In collaboration with Dr. Rob MacLeod’s team at the Cardiovascular Research and Training Institute at University of Utah, our work is the first bidomain-based ischemia localization based on real anatomy and ischemia data, featuring a close synergy of animal experiments, image-based simulation and inverse estimation. The experiment involves suspending a live canine heart in a human-torso-shaped electrolytic tank, inducing controlled ischemia to the heart, and recording potentials simultaneously at the heart surface, in the heart wall, and at the torso surface. We constructed the heart geometry from MRI scans and extracted heart fiber structure from diffusion tensor imaging, through a pipeline involving image segmentation, tissue-interface generation by a particle system, and geometric modeling. We then combined the heart anatomy and the measured voltage data to create a realistic condition for our simulation and validation. 
Our inverse simulation not only obtained promising results on ischemia localization, but also made the results consistent over multi-resolution simulation, enabling scientists to use heart models 10-50 times finer than previous inverse ECG studies.

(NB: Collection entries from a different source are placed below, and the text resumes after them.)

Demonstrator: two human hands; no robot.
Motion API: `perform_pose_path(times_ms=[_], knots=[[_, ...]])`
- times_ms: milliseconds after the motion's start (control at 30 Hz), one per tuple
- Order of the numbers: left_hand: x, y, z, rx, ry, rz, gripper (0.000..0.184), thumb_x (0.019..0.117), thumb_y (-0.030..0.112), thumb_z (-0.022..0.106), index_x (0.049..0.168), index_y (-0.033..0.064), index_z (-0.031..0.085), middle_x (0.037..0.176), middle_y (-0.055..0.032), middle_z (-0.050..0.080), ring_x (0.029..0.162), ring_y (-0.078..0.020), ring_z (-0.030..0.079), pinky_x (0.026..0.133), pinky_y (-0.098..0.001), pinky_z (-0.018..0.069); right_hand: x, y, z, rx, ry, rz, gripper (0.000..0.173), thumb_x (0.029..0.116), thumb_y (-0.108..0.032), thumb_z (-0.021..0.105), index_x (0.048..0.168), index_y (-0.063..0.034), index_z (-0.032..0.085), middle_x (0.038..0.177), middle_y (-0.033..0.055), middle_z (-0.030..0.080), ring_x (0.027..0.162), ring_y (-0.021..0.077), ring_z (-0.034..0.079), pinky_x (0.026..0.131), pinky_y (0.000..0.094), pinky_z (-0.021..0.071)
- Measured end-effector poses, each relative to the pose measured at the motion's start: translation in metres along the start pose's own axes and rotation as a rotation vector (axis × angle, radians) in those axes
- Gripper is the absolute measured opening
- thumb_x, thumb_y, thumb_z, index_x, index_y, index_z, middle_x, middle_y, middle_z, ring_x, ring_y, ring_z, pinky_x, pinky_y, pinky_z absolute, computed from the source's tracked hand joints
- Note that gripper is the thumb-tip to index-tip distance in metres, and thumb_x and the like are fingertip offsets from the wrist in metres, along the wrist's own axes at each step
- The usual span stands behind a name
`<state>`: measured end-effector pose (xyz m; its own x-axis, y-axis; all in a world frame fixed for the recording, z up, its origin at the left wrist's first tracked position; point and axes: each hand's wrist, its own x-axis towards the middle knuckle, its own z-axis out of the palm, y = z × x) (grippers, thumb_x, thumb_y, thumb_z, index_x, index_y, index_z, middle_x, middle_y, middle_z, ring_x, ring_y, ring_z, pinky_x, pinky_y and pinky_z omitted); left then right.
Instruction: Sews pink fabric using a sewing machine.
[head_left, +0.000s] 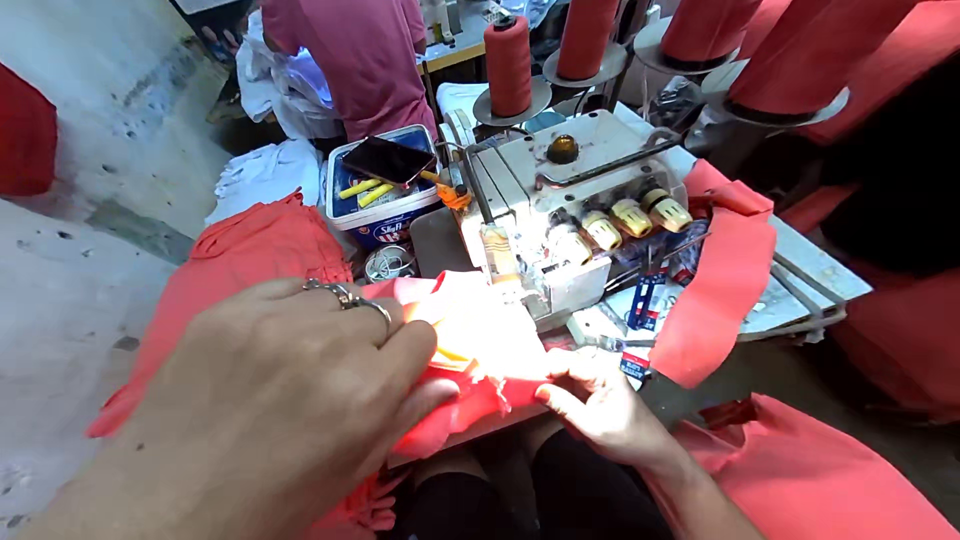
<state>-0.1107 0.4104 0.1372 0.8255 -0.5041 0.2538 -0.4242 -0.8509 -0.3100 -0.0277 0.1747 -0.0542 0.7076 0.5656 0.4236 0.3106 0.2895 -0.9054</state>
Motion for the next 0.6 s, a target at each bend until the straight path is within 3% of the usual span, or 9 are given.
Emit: perform_pose_path(times_ms=[100, 300, 500, 600], knots=[[0.001, -0.005, 0.016, -0.023, 0.04, -0.002, 0.042, 0.0999, 0.039, 0.049, 0.07, 0.0113, 0.061, 0.056, -0.0021, 0.049, 0.051, -0.0215, 0.054, 0.048, -0.0372, 0.0375, 0.006, 0.008, 0.0, 0.02, 0.007, 0.024, 0.005, 0.0956, -0.006, 0.063, 0.093, -0.0029, 0.067, 0.089, -0.0083, 0.065, 0.077, -0.011, 0.058, 0.068, 0.0068, 0.0501], [0.014, -0.005, 0.037, -0.019, 0.09, 0.004, 0.033, 0.0926, 0.03, 0.053, 0.066, 0.0114, 0.058, 0.055, -0.0023, 0.048, 0.048, -0.0212, 0.052, 0.045, -0.0359, 0.034, 0.024, 0.009, 0.002, 0.076, 0.015, 0.105, 0.004, 0.0967, -0.006, 0.062, 0.095, -0.008, 0.066, 0.084, -0.0135, 0.064, 0.06, -0.0121, 0.052, 0.052, 0.0064, 0.0449], [0.026, 0.0, 0.056, -0.057, 0.07, 0.005, 0.03, 0.0812, 0.023, 0.06, 0.057, 0.008, 0.052, 0.051, -0.0059, 0.047, 0.047, -0.0251, 0.055, 0.043, -0.0391, 0.0373, 0.036, 0.012, 0.005, -0.013, 0.033, 0.08, 0.01, 0.096, -0.004, 0.058, 0.098, -0.0011, 0.066, 0.082, -0.0113, 0.064, 0.063, -0.0126, 0.053, 0.057, 0.006, 0.0465], [0.033, 0.002, 0.071, -0.085, 0.073, 0.001, 0.029, 0.0818, 0.025, 0.061, 0.058, 0.0082, 0.058, 0.051, -0.0057, 0.049, 0.049, -0.0256, 0.057, 0.044, -0.0403, 0.0384, 0.04, 0.013, 0.005, 0.007, 0.041, 0.095, 0.01, 0.0971, -0.006, 0.058, 0.098, -0.0013, 0.067, 0.081, -0.0103, 0.065, 0.061, -0.0116, 0.054, 0.055, 0.0068, 0.0466]])
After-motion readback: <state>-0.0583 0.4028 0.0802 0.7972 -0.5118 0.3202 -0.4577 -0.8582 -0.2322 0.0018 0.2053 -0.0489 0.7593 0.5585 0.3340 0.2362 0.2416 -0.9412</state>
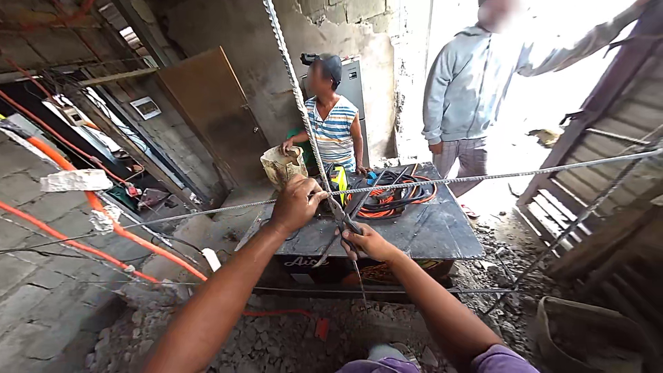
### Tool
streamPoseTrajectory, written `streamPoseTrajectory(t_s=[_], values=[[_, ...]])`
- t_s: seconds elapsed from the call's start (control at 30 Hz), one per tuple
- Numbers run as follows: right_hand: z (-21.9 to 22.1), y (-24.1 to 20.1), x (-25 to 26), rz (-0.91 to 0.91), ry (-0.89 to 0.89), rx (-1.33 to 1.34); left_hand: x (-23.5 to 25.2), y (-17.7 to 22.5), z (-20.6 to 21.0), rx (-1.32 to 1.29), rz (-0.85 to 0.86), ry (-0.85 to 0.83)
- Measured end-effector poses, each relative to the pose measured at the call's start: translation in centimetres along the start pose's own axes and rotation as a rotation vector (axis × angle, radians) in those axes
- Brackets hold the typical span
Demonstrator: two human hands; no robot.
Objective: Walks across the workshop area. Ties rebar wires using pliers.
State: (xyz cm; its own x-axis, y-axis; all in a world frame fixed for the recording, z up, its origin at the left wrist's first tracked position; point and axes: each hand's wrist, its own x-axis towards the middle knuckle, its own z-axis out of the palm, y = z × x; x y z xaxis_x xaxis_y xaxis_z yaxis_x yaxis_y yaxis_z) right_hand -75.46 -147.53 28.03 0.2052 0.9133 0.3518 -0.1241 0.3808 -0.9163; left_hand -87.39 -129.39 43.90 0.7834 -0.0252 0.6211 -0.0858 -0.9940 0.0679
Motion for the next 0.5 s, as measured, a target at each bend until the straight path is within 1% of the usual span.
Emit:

Optimizing Finite Element Formulation for Inverse ECG Problems. Successful simulation needs sensible numerical formulation of model equations, especially for ill-conditioned inverse problems. I studied how to optimize the numerical formulation specifically for the inverse ECG problem when finite element methods are used, aiming at minimizing the degree of ill-conditioning and approximation error. This study was motivated by my research finding that traditional discretization refinement schemes are oriented toward best solving model equations, but may become inappropriate for solving the inverse problems associated with those equations. By using Fourier analysis to quantify how discretization influences the ill-conditioning of the inverse problem, I proposed a set of guidelines for optimally discretizing the heart, torso and other anatomical structures. To fulfill the guidelines I developed two refinement methods. The hybrid finite element method satisfies different discretization requirements by integrating various elements such as tetrahedra, prisms and hexahedra. The truncated high-order finite element method fulfills refinement by taking high-order basis polynomials, but allows users to locally specify the element order based on their need, by hierarchically decomposing each element’s polynomial space. The efficacy of both methods was validated by realistic simulations with real heart data.  

Catheter-Based Endocardial ECG Mapping.  Catheter-based endocardial mapping is a new diagnostic technique with increasing clinical use, particularly for guiding therapy for cardiac rhythmic disorders. This technique involves inserting a multi-electrode catheter array into a heart chamber via blood vessels, measuring intracavitary potentials, and reconstructing the endocardial surface potentials (the source) based on inverse solution to the Laplace’s equation. A crucial step in this technique is to make inverse solution robust to geometric errors, as both the chamber geometry and the electrode locations vary due to heart beat. Current inverse solutions are based on boundary element methods, which encounter numerical problems when the endocardial surface is either non-smooth or too close to the electrodes.  Working as a technical consultant with Dr. Eric Voth at St. Jude Medical, I developed a new inverse solution method using PDE-constrained optimization implemented by a finite element method. My method resolves the non-smooth geometry problem, and outperforms the boundary-element inverse solutions by more flexibly enabling constraints.  I also investigated how to optimize the placement of electrodes, applying my thesis research on inverse-solution-oriented discretization.